Docket No. 11 Ex. A.
II. DISCUSSION
The Federal Arbitration Act allows a party aggrieved by the failure of another to arbitrate under a written agreement to petition any district court which, "save for such agreement, would have jurisdiction . . . for an order directing that such arbitration proceed in the manner provided for in such agreement." If the Court is "satisfied that the issue involved . . . is referable to arbitration under such an agreement," the Court "shall on application of one of the parties stay the trial of the action until such arbitration has been had in accordance with the terms of the agreement." The Court's role under the Federal Arbitration Act is limited to determining: (1) whether a valid agreement to arbitrate exists and, if it does, (2) whether the agreement encompasses the dispute at issue.
Id. § 4.
Id. § 3.
Granite Rock Co. v.

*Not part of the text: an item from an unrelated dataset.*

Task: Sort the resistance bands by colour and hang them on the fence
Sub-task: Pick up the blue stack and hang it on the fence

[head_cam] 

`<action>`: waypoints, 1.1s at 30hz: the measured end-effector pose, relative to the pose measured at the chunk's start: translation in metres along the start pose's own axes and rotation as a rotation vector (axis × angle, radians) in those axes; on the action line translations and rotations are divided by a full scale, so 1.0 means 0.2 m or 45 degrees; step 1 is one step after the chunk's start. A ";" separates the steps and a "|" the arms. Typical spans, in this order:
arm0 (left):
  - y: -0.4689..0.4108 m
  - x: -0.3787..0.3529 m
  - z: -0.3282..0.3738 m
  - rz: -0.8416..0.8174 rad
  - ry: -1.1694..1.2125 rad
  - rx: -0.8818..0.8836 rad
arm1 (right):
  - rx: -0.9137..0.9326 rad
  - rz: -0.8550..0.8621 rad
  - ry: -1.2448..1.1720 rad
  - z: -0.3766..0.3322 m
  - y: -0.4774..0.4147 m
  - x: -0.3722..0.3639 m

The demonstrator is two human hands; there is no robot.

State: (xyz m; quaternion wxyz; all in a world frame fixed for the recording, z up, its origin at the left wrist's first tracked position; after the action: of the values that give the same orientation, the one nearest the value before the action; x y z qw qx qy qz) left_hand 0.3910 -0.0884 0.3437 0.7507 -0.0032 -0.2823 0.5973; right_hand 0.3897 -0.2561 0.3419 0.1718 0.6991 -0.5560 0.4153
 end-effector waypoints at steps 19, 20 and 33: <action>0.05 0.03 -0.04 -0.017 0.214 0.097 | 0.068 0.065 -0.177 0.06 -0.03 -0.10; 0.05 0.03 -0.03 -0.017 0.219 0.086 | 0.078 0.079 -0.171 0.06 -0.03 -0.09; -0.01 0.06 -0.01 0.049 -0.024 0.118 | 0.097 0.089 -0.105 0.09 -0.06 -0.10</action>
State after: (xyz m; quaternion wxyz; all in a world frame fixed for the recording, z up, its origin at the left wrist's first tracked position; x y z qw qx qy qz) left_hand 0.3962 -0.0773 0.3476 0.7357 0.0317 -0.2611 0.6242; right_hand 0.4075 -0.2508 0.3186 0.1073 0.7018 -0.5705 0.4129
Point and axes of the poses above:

Int'l Bhd. of Teamsters, 561 U.S. 287, 296 (2010) ("It is well settled in both commercial and labor cases that whether parties have agreed to submi[t] a particular dispute to arbitration is typically an issue for judicial determination. It is similarly well settled that where the dispute at issue concerns contract formation, the dispute is generally for courts to decide." (alteration in original) (citations and internal quotation marks omitted)).
Here, there is no dispute that a valid agreement to arbitrate exists and that it encompasses the claims in Plaintiff's Complaint. Therefore, the only issue to determine is the appropriate remedy. Defendant argues for dismissal or, alternatively, for a stay. Plaintiff argues that a stay is required under § 3 of the FAA. The Court agrees with Plaintiff.
9 U.S.C. § 3 provides,
If any suit or proceeding be brought in any of the courts of the United States upon any issue referable to arbitration under an agreement in writing for such arbitration, the court in which such suit is pending, upon being satisfied that the issue involved in such suit or proceeding is referable to arbitration under such an
agreement, shall on application of one of the parties stay the trial of the action until such arbitration has been had in accordance with the terms of the agreement, providing the applicant for the stay is not in default in proceeding with such arbitration.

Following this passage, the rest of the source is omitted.